**Study material**:
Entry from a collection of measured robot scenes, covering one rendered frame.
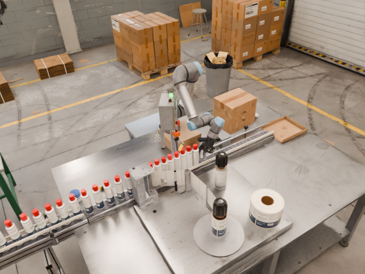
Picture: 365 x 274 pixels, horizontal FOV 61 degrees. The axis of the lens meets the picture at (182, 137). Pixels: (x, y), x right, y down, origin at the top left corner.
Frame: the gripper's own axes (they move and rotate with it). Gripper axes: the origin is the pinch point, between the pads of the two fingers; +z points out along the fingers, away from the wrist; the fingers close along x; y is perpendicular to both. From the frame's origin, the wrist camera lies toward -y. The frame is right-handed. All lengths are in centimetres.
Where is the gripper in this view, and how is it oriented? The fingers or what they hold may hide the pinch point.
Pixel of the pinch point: (199, 157)
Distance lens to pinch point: 237.2
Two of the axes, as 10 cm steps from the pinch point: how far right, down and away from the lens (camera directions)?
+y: 5.2, 5.0, -7.0
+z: -4.0, 8.6, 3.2
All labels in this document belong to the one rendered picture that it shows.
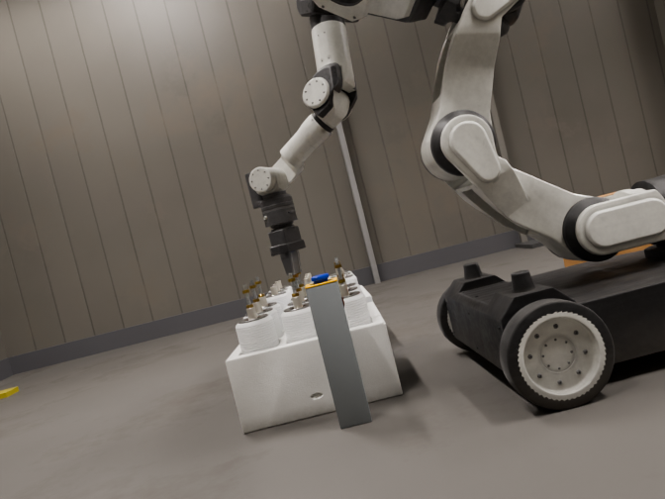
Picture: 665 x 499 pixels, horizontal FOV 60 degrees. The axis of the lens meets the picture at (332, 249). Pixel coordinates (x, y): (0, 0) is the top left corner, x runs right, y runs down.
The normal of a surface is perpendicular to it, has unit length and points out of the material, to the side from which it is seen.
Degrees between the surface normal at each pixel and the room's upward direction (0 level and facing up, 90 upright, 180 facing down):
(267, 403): 90
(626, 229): 90
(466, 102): 90
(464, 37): 114
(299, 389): 90
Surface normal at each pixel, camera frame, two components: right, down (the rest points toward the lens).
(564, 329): 0.04, 0.02
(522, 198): 0.29, 0.36
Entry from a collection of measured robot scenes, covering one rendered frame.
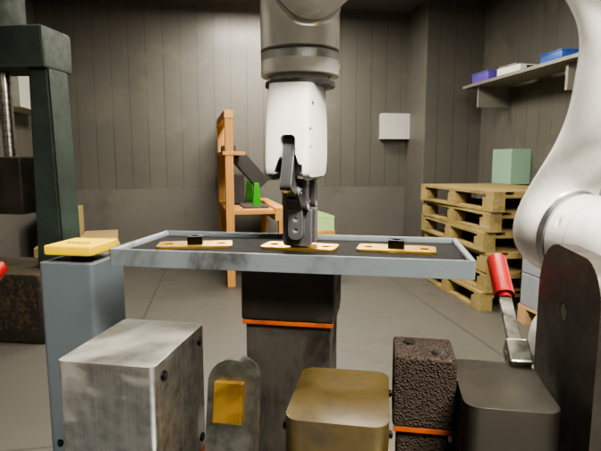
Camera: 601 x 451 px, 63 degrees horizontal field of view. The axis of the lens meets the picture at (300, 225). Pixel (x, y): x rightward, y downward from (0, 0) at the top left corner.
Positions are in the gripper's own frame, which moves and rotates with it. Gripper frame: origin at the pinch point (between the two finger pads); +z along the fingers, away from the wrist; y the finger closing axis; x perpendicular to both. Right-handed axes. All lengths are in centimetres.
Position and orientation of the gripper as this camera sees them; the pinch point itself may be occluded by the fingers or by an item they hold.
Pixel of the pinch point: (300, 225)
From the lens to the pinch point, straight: 55.3
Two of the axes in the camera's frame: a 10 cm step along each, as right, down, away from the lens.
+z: 0.0, 9.9, 1.3
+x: 9.7, 0.3, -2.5
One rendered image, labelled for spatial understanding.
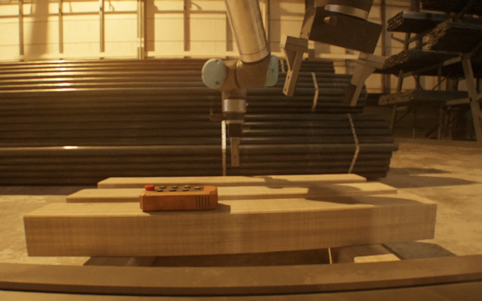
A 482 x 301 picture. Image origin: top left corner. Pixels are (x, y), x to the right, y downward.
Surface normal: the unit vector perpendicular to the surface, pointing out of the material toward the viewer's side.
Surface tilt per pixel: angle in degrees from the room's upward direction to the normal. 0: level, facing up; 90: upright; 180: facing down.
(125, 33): 90
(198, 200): 90
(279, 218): 90
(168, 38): 90
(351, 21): 114
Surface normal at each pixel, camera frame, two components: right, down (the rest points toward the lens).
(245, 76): -0.35, 0.47
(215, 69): -0.44, 0.07
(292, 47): 0.13, 0.47
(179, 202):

**Exercise goal**: Copy out each line of the entries that holds "level".

**Solution to the problem**:
Degrees between the surface normal at each pixel and the room's upward direction (0 level and facing up, 90 upright, 180 facing down):
Surface tilt per pixel: angle in degrees from the room's upward direction to the normal. 0: level, facing up; 90: upright; 180: facing down.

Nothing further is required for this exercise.